ロバート・ウッド・ジョンソン財団(Robert Wood Johnson Foundation)250人の正規職員のうち42%に対し、自主退職プランを提示しました。対象となったのは、年齢と勤続年数の合計が70歳を超えた職員です。何でも、同財団初めての人員削減だそうです。同財団では、ヘルスケア改革に長く関わってきていますが、現在、まさに重要な局面にあるため、これ以上資産を減らすことで、そちらへ影響が及ぶのは避けたいようです。ちなみに今年は4億5,000万ドルを、そして来年も同額の助成を予定しています。

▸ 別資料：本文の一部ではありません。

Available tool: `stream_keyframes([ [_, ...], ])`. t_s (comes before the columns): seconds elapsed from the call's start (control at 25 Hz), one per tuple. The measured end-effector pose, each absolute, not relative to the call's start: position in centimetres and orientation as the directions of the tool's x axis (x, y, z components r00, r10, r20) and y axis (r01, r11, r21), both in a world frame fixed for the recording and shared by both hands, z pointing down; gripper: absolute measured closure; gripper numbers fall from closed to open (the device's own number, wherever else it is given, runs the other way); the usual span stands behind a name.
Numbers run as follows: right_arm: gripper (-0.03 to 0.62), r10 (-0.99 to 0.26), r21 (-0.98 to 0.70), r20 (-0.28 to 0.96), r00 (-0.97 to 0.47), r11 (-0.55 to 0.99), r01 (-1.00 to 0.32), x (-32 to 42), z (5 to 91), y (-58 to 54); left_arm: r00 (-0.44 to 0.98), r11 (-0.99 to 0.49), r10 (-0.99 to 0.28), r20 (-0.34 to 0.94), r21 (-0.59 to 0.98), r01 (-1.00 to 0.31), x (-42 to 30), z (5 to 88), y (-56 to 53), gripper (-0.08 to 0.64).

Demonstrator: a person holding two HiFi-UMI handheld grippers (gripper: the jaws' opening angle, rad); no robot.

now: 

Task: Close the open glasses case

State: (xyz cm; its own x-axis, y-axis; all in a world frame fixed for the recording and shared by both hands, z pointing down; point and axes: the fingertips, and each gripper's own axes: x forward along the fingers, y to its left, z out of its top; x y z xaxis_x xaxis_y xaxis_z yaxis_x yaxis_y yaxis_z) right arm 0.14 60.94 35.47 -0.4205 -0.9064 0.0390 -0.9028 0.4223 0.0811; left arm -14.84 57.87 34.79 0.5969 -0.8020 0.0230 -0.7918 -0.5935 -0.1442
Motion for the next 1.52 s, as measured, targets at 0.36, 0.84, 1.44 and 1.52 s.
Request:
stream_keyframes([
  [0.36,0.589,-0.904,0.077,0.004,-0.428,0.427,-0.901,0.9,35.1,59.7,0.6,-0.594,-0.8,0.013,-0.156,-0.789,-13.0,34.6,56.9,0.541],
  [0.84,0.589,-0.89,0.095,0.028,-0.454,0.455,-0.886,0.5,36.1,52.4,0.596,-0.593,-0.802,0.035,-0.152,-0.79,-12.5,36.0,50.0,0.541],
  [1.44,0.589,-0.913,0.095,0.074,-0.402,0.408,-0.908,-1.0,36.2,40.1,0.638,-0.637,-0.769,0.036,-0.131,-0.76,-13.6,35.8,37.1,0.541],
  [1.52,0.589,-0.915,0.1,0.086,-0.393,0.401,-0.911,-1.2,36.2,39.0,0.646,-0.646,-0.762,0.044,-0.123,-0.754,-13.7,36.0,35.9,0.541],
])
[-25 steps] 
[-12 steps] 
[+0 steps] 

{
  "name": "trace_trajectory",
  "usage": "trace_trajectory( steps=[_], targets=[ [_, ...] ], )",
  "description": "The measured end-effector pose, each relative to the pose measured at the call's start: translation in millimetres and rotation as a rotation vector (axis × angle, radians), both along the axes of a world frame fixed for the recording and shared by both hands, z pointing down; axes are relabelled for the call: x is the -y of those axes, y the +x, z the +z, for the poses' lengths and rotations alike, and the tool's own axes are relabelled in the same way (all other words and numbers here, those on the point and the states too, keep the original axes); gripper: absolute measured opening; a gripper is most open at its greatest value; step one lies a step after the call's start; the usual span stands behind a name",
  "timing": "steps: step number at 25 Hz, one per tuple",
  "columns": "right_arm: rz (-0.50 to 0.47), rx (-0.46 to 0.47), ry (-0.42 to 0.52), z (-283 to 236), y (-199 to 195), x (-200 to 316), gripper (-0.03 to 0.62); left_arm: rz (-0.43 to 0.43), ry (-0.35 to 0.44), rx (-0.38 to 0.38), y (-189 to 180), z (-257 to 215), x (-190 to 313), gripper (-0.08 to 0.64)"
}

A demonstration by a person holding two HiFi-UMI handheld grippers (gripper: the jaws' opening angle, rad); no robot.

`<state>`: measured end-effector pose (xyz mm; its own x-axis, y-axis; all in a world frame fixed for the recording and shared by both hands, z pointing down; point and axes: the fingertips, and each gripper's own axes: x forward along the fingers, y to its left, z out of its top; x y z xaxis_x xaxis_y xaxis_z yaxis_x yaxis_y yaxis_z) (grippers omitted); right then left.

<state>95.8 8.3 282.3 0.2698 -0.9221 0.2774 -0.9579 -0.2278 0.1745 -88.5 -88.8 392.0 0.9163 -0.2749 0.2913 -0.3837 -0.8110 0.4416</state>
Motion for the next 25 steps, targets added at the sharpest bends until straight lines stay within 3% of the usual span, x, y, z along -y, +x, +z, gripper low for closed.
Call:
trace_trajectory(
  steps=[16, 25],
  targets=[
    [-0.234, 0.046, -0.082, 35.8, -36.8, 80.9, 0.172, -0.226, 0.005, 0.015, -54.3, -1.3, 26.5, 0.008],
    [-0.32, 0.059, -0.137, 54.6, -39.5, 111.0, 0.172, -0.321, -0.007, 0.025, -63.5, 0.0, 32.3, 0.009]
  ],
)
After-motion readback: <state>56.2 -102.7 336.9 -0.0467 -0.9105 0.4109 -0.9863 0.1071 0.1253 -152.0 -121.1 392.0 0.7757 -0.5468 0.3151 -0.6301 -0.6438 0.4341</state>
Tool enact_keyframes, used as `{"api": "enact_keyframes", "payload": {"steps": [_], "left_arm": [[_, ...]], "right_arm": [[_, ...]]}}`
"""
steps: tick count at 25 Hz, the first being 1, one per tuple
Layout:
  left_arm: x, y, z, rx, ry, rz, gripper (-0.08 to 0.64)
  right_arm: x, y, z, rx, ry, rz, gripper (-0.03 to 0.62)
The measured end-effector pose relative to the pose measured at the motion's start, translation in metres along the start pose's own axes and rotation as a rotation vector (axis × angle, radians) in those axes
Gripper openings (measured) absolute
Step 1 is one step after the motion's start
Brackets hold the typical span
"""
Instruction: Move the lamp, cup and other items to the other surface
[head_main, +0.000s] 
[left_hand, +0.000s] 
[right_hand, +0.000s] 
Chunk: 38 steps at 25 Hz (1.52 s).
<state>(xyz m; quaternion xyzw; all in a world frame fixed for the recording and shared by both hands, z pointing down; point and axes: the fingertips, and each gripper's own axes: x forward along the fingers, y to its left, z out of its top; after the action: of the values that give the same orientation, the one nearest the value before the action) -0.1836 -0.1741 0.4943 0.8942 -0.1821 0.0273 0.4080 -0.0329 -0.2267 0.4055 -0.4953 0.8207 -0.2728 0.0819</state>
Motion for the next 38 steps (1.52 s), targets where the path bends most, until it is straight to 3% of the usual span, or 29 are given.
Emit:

また先月は、フォード財団(Ford Foundation)が550人の正規職のうち140人に対して同様のプランの提示をしています。既に4月、予算から2,200万ドルを削減しており、人員削減には踏み込まない予定でしたが、やむを得なかったようです。ベトナム、ロシアの事務所を閉鎖し500万ドルを削減することに決定しましたが、さらに1,400万ドルの削減捻出が必要だったようです。

この他にも、昨年12月には、カリフォルニア・エンダウメント(California Endowment)は44人の人員削減を、ケロッグ財団(W.K. Kellogg Foundation)もブラジル、南アフリカ、ミシシッピの事務所閉鎖に伴い人員削減を行っています。

これら財団では、人員削減の前に、採用凍結や福利厚生や旅費などの削減を既に実施しているとのこと。人員削減は苦渋の決断だったようですね。